Need to know
Emma Garber began dancing aged three. By the time she was a teenager – following years of dedicated, exhausting, sometimes painful training – it was her burning ambition to become a professional ballet dancer. ‘I think around age 14, I sat my parents down and I said: This is what I want to do with my life. This is what makes me happy,’ she says.
All of us have dreams and hopes for our future. They are often career-focused, but not always. Some people dream of starting a family or living in another country, for instance. Our dreams form part of our identity, giving us purpose and direction. That is, until reality gets in the way, as so often happens: the change might come from within us, as our passion wanes, or the obstacles to realising the dream might become insurmountable (or a mixture of the two).
Garber’s dream began to fade amid burnout and doubt during her freshman year at the University of Massachusetts. After a particularly terrible dance class, she recalls: ‘I was like, I don’t think I want to do this for the rest of my life. I stood up, I walked out, I called my mom and I was like, I don’t even know what I want to do with my life anymore.’
You might be experiencing one of these unsettling fork-in-the-road moments yourself. Perhaps the dying breath of a fading dream is leaving you with intense feelings of regret and failure. You might fear how others will judge you.

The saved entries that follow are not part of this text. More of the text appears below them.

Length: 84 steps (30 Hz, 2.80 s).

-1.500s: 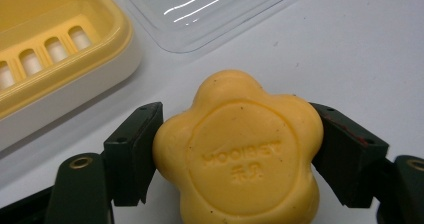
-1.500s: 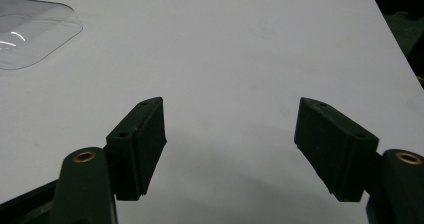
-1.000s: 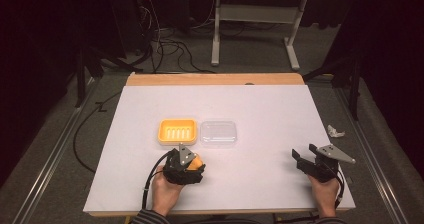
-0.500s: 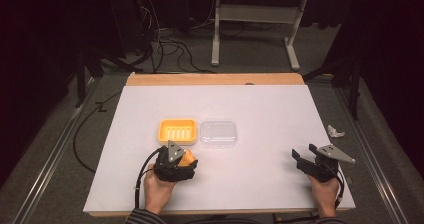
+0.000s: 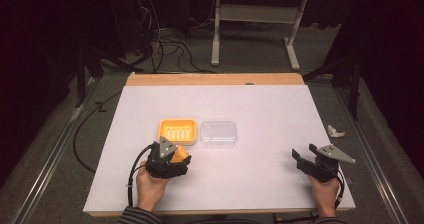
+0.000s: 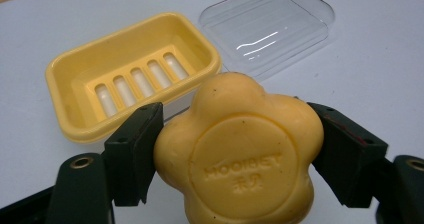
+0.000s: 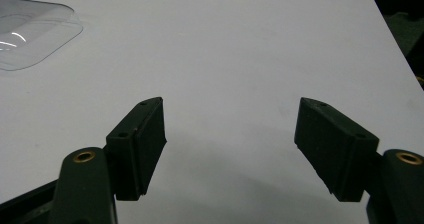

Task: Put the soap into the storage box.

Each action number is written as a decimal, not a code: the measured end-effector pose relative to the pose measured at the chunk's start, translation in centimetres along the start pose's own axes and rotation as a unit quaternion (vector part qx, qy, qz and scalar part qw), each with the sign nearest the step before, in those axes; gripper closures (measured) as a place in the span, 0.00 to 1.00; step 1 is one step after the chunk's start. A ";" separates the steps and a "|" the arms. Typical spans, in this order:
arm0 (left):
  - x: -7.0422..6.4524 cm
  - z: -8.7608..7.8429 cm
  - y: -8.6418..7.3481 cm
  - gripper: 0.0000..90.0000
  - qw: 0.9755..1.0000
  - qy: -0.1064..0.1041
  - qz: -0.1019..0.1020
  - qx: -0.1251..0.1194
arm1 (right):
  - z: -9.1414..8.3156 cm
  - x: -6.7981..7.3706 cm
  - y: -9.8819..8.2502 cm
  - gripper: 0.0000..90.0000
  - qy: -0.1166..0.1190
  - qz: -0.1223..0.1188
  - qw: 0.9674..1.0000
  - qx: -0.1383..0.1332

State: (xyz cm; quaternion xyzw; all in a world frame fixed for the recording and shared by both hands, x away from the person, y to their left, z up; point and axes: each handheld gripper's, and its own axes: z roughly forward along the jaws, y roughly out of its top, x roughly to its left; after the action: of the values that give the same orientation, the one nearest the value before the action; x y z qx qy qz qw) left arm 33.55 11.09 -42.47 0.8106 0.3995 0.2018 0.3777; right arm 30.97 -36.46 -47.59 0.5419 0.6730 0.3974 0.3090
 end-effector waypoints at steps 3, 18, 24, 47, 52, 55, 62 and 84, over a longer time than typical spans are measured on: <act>0.1 -0.2 0.3 0.30 1.000 0.001 0.004 0.001 | 0.0 0.0 0.0 0.32 0.000 0.000 1.000 0.000; 2.0 -0.2 1.2 0.30 1.000 0.009 -0.009 0.003 | -0.1 0.0 0.0 0.32 0.001 0.003 1.000 -0.002; 2.8 -0.3 1.8 0.30 1.000 0.013 -0.011 0.002 | -0.1 0.0 0.0 0.32 0.001 0.004 1.000 -0.003; 4.9 1.3 3.8 0.30 1.000 0.014 -0.024 0.016 | -0.1 -0.1 0.0 0.32 0.002 0.005 1.000 -0.004; 5.2 1.7 4.1 0.30 0.999 0.013 -0.023 0.023 | -0.1 -0.1 0.0 0.32 0.003 0.005 1.000 -0.004; 5.5 2.0 4.3 0.30 0.999 0.014 -0.027 0.024 | -0.1 -0.1 0.0 0.32 0.002 0.007 1.000 -0.004; 5.8 2.7 4.5 0.30 0.999 0.014 -0.034 0.025 | -0.1 -0.1 0.0 0.32 0.003 0.007 1.000 -0.004; 6.6 5.5 4.4 0.30 0.998 0.026 -0.045 0.047 | -0.1 -0.1 0.0 0.32 0.003 0.007 1.000 -0.005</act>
State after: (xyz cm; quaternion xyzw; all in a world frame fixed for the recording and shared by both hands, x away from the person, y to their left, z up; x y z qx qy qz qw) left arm 43.18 12.12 -42.36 0.8030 0.4547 0.1866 0.3370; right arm 30.85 -36.59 -47.57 0.5440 0.6680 0.4047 0.3068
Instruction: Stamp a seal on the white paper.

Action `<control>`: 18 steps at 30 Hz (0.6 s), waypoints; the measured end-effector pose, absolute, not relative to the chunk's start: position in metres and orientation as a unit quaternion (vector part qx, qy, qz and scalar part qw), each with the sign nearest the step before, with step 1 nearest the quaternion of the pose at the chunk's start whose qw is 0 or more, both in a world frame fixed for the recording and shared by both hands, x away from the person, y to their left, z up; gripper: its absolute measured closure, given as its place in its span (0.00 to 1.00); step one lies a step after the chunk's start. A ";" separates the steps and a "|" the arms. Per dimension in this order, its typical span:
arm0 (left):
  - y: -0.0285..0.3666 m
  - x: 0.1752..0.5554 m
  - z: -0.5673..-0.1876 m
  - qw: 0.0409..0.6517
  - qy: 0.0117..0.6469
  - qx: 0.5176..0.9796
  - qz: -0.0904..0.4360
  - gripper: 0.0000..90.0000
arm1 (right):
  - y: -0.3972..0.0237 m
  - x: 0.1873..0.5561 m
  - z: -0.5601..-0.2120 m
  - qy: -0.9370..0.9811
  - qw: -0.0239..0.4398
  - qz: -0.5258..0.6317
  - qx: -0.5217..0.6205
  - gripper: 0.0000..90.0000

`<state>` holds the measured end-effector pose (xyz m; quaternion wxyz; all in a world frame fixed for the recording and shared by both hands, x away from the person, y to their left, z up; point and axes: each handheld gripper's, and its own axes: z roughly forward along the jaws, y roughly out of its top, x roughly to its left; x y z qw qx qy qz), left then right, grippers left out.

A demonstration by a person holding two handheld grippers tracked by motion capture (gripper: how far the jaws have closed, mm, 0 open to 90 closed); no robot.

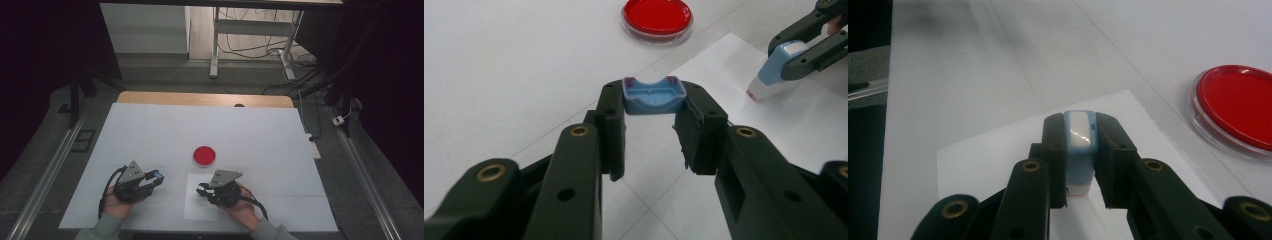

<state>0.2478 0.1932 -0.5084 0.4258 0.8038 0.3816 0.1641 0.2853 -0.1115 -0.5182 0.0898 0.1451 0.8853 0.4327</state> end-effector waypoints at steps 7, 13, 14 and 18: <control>0.193 0.248 -0.508 0.426 0.382 0.804 0.165 0.73 | -0.112 0.286 -0.518 0.887 0.086 0.428 0.148 0.84; 0.193 0.248 -0.509 0.425 0.383 0.804 0.165 0.73 | -0.112 0.287 -0.518 0.887 0.082 0.430 0.148 0.84; 0.193 0.248 -0.508 0.425 0.383 0.804 0.165 0.73 | -0.112 0.287 -0.519 0.887 0.081 0.430 0.148 0.84; 0.193 0.248 -0.508 0.425 0.384 0.803 0.165 0.73 | -0.111 0.286 -0.519 0.888 0.087 0.429 0.144 0.84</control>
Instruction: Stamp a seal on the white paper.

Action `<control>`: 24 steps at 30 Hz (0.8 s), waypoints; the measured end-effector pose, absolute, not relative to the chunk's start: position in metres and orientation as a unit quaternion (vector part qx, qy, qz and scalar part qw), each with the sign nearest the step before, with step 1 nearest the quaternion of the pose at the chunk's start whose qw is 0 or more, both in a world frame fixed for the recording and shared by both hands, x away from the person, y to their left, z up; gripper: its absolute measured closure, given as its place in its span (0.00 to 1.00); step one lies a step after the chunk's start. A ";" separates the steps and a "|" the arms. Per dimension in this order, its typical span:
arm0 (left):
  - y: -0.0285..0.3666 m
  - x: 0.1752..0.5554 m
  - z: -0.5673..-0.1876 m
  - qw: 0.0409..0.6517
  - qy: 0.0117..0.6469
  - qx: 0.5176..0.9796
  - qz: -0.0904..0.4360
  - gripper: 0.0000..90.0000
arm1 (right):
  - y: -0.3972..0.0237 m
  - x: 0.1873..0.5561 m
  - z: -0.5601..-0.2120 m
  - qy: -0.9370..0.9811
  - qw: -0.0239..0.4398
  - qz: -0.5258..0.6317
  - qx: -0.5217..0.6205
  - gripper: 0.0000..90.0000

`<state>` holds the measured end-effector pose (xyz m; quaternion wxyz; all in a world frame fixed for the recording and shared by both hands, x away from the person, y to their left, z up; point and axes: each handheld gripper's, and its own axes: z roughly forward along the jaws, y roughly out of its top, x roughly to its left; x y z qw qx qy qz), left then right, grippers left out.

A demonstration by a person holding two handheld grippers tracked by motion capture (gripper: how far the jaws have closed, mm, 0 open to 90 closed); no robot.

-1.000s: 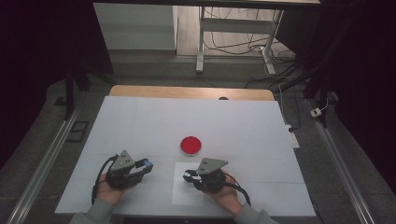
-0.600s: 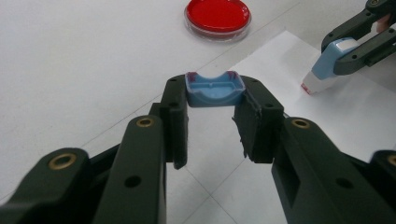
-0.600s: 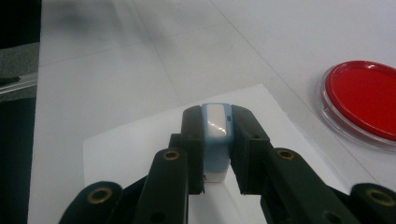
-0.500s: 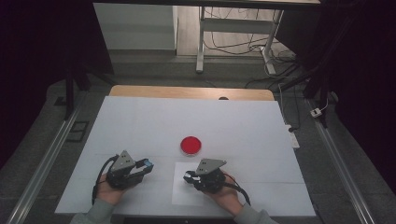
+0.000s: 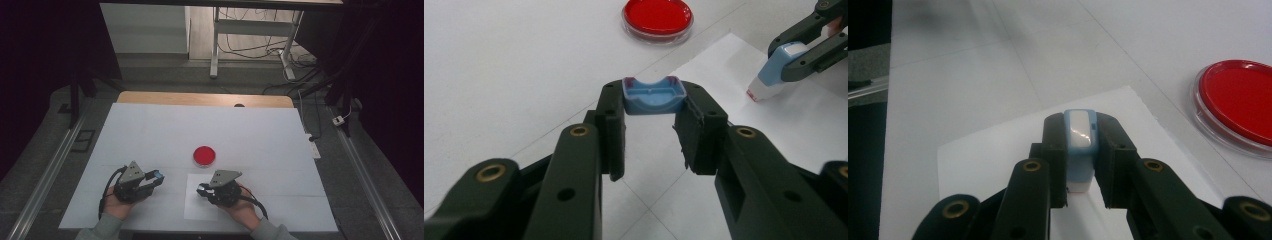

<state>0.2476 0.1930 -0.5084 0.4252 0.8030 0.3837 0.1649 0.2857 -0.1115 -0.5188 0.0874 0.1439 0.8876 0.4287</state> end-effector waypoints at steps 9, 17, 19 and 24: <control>0.193 0.248 -0.508 0.425 0.384 0.803 0.165 0.73 | -0.112 0.285 -0.519 0.889 0.090 0.426 0.146 0.84; 0.193 0.247 -0.508 0.426 0.383 0.803 0.166 0.73 | -0.112 0.284 -0.520 0.886 0.091 0.431 0.147 0.85; 0.193 0.247 -0.508 0.426 0.383 0.803 0.165 0.73 | -0.112 0.284 -0.520 0.887 0.091 0.428 0.147 0.85; 0.193 0.247 -0.508 0.426 0.383 0.803 0.165 0.73 | -0.112 0.284 -0.520 0.886 0.092 0.429 0.148 0.84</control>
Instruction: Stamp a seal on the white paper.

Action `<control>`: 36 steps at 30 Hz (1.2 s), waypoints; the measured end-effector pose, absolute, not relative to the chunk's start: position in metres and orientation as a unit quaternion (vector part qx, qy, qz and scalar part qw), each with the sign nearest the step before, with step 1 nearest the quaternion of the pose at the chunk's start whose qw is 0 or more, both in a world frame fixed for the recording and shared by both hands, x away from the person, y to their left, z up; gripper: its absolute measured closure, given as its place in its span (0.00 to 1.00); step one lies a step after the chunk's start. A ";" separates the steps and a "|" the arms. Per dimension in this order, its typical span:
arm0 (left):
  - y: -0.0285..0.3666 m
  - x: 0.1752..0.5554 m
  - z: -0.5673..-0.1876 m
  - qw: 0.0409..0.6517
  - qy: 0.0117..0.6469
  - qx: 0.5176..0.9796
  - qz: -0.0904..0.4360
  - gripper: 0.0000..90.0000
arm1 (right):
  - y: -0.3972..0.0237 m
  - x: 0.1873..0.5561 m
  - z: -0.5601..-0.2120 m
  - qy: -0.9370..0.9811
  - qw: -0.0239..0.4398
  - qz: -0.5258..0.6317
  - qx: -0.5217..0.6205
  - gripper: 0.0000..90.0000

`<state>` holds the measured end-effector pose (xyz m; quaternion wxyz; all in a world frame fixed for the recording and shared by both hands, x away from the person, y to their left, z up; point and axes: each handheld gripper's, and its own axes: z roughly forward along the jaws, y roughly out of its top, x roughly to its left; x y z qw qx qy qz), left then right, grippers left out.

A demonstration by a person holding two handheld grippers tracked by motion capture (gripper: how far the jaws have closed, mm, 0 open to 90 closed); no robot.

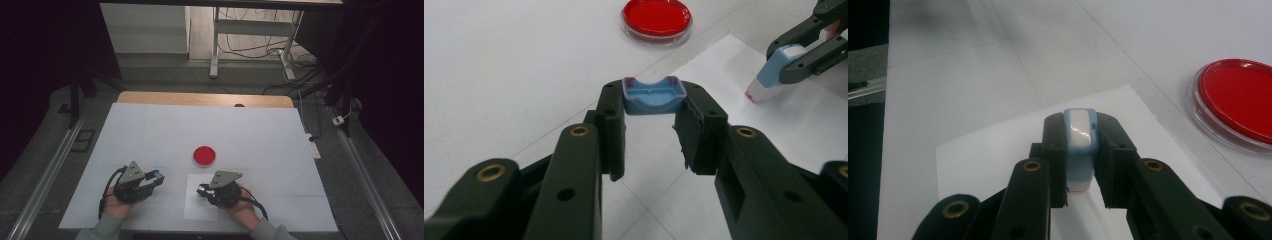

After all, in today’s culture, in many parts of the world, we’re taught from a young age that success is born from stubborn perseverance.
‘To be gritty,’ writes the psychologist Angela Duckworth in her bestselling book Grit (2016), ‘is to fall down seven times, and rise eight.’ The gist of her advice has echoed through different eras. ‘Many of life’s failures are people who did not realise how close they were to success when they gave up,’ wrote the inventor Thomas Edison.
Given this dominant narrative of the virtues of perseverance, and considering how our ambitions can become a core part of our sense of self, it’s understandable that you might be finding it difficult and unsettling to face the prospect of losing your dream. You can take comfort, though, in knowing that being adaptable and flexible in one’s ambitions is just as important as being gritty or determined. ‘By definition, if you cannot achieve what you want to achieve, you will fail repeatedly if you don’t stop,’ says Carsten Wrosch, a psychology professor at Concordia University in Montreal, who has been studying the construct of ‘goal adjustment capacity’ for more than 20 years.
Goal adjustment capacity – which psychologists see as a beneficial form of ‘self-regulation’ or ‘self-management’ – encapsulates two key components: the ability to disengage from fruitless goals and the ability to reengage in new, more productive goals. You could see it as knowing when and how to switch from one dream to another. It’s measured by agreement with questionnaire items such as ‘It’s easy for me to stop thinking about the goal and let it go’ and ‘I tell myself that I have a number of other new goals to draw upon.’
Wrosch says that people who lack this capacity are inclined to ‘bang their head against the wall’ when they’re confronted by an unobtainable goal, and, long-term, they’re more prone to stress and chronic illness. In contrast, those with greater adjustment capacity ‘have a much easier time’ – they decommit to the fruitless goal and find a different ambition to pursue. The virtues of being flexible and adaptable are also recognised by careers researchers, who refer to ‘career adaptability’, aspects of which involve being curious about new opportunities and being confident in one’s ability to learn new skills. People who score highly in this trait are generally ‘happier. They perform better. They get promoted … Just a whole range of good things,’ says Rajiv Amarnani, a lecturer in the University of Western Australia Business School. That you’re contemplating giving up your dream suggests that you have a healthy willingness to adjust and adapt, which is to your advantage.
If you’re nonetheless finding it difficult to look beyond the immediate sense of loss or failure, know that there are routes ahead and that other opportunities will emerge. By having the wisdom and flexibility to know when to let go, or when to redirect your passion, you’ll be following in the footsteps of many who have achieved greatness. David Foster Wallace let go of his tennis-greatness dreams and became an acclaimed novelist and writer instead. Meanwhile, Roger Federer’s dreams of tennis greatness came true, but only at the expense of his dream of becoming a professional footballer. And Maryam Mirzakhani let go her childhood dream of becoming a novelist but went on to be awarded the Fields Medal for mathematics in 2014 – the first and only woman ever to receive the honour.
These are dramatic examples, but they show that the path to fulfilment isn’t always smooth or direct. Once you’ve come to terms with your loss, you’ll find other passions. New dreams await.